Limitations of the study
Our findings indicate that semi-natural sacred sites are important for heathland biodiversity, but the research was limited in scope. To understand fully the impact of the presence of sacred sites on biodiversity within lowland heathland a greater number of sites would need to be assessed across Cornwall and other areas of the UK. This study is a snapshot in time, and not a full analysis of the ecological communities present at the sites. To examine in greater detail the importance of semi-natural sacred sites to both biodiversity and habitat heterogeneity within the heathlands would require study at various times throughout the year and over a number of years. We focused on plant diversity; further research is needed to include other organisms.
Conclusions
We found that the presence of semi-natural sacred sites within lowland heathland increased both biodiversity and habitat heterogeneity, highlighting the importance of interactions between various types of cultural sites for biodiversity conservation. The existence, use and maintenance of sacred sites in the landscape gives rise to habitat features that are important for a range of species and may not be present in other areas of the heathland. These sites exist only because of their use and management as sacred places, and therefore when managing landscapes for biodiversity conservation, the use and management of these sacred places should not only be acknowledged but should be integral to the overall management approach. Combining the resources, interests and activities of those conserving the heathland and those conserving the standing stones would facilitate more effective and sustainable management. Our findings highlight the need for a more holistic understanding of the types of cultural landscapes that exist in an area, and the importance of managing such landscapes in a culturally sensitive manner. By acknowledging the alternative values of natural and semi-natural environments, and working with those that use the landscape for cultural and spiritual practices, conservation practitioners can find new ways of increasing biodiversity, and gain additional support for conservation management.
Acknowledgements
We thank Cornwall Wildlife Trust for their help in providing mapping layers, as well as advice and guidance on the project; The National Trust for allowing access to sites on their land; and Dr Stephen Harris (Curator of Oxford University Herbaria), for his work on plant identification, which was invaluable to this project.
Author contributions
ESW designed the project, conducted the data collection and analysis, and wrote the article. SAB advised on the project design, supervised the work and contributed significant input to, and critical editing of, the article.
Biographical sketches
Emma Shepheard-Walwyn has a background in natural and social sciences and her research has focused on biodiversity conservation, development, culture and spirituality.

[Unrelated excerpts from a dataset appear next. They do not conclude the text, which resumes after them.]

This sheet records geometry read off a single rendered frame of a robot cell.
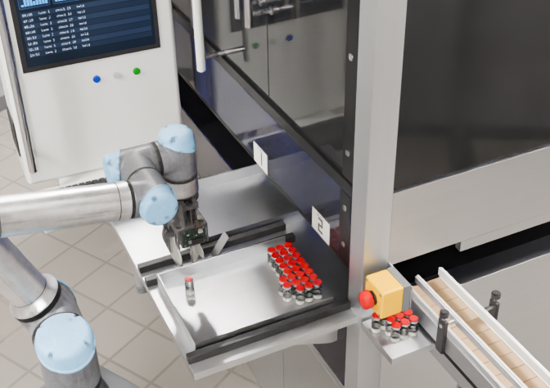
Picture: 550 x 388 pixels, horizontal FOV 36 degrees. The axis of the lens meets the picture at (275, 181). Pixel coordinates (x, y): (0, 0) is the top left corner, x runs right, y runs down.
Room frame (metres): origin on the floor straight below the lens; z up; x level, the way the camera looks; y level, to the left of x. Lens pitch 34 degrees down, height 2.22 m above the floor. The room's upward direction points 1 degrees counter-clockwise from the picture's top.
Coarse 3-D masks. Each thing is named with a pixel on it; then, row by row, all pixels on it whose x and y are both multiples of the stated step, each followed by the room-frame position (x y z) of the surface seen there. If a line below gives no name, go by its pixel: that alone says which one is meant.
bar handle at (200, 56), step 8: (192, 0) 2.11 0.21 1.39; (200, 0) 2.11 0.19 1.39; (192, 8) 2.11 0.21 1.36; (200, 8) 2.11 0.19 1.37; (200, 16) 2.11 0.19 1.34; (200, 24) 2.10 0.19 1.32; (200, 32) 2.10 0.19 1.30; (200, 40) 2.10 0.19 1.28; (200, 48) 2.10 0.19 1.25; (200, 56) 2.10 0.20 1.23; (208, 56) 2.12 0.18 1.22; (216, 56) 2.13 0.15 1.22; (200, 64) 2.10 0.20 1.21
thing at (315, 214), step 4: (312, 212) 1.64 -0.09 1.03; (316, 212) 1.62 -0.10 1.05; (312, 216) 1.64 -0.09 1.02; (316, 216) 1.62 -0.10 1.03; (320, 216) 1.61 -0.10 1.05; (312, 220) 1.64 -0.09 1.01; (316, 220) 1.62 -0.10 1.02; (324, 220) 1.59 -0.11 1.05; (312, 224) 1.64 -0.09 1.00; (316, 224) 1.62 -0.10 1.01; (320, 224) 1.60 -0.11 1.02; (324, 224) 1.59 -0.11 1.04; (328, 224) 1.57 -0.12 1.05; (316, 228) 1.62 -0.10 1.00; (320, 228) 1.60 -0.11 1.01; (324, 228) 1.59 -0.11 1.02; (328, 228) 1.57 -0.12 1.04; (320, 232) 1.60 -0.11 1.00; (324, 232) 1.59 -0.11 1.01; (328, 232) 1.57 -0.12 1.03; (324, 236) 1.59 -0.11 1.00; (328, 236) 1.57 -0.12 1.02; (324, 240) 1.59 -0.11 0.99; (328, 240) 1.57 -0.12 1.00; (328, 244) 1.57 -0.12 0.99
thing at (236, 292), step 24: (192, 264) 1.60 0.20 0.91; (216, 264) 1.63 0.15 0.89; (240, 264) 1.63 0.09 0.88; (264, 264) 1.63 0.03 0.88; (168, 288) 1.55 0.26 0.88; (216, 288) 1.55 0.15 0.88; (240, 288) 1.55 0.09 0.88; (264, 288) 1.54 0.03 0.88; (192, 312) 1.47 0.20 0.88; (216, 312) 1.46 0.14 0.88; (240, 312) 1.46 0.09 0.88; (264, 312) 1.46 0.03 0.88; (288, 312) 1.42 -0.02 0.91; (192, 336) 1.35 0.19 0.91; (216, 336) 1.35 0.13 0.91
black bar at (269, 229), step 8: (272, 224) 1.77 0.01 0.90; (280, 224) 1.77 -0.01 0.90; (248, 232) 1.74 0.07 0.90; (256, 232) 1.74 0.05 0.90; (264, 232) 1.75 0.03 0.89; (272, 232) 1.76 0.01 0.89; (232, 240) 1.71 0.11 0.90; (240, 240) 1.72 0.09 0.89; (248, 240) 1.73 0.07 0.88; (208, 248) 1.68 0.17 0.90; (224, 248) 1.70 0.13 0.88; (168, 256) 1.65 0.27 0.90; (184, 256) 1.66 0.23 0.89; (144, 264) 1.62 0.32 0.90; (152, 264) 1.62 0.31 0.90; (160, 264) 1.63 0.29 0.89; (168, 264) 1.64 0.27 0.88; (144, 272) 1.61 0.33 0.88
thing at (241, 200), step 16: (224, 176) 2.00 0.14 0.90; (240, 176) 2.02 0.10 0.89; (256, 176) 2.03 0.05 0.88; (208, 192) 1.95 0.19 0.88; (224, 192) 1.95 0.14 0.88; (240, 192) 1.95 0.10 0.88; (256, 192) 1.95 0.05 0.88; (272, 192) 1.95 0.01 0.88; (208, 208) 1.88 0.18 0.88; (224, 208) 1.88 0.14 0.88; (240, 208) 1.88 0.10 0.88; (256, 208) 1.88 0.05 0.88; (272, 208) 1.87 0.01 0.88; (288, 208) 1.87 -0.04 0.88; (208, 224) 1.80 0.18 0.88; (224, 224) 1.80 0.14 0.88; (240, 224) 1.80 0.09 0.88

She is currently working as the acting Environmental and Social Governance Director for a forestry company in East Africa, and continues to conduct interdisciplinary research into environmental conservation in developing countries. Shonil A. Bhagwat is an interdisciplinary scholar with a background in natural and social sciences. His research interests focus on the links between environment and development, addressing the perceived environmental challenges within the context of increasing discussion on the Anthropocene, the age of humans. In particular, his work on sacred natural sites has focused on the role of these sites in the conservation of biocultural diversity, one of the contemporary global challenges.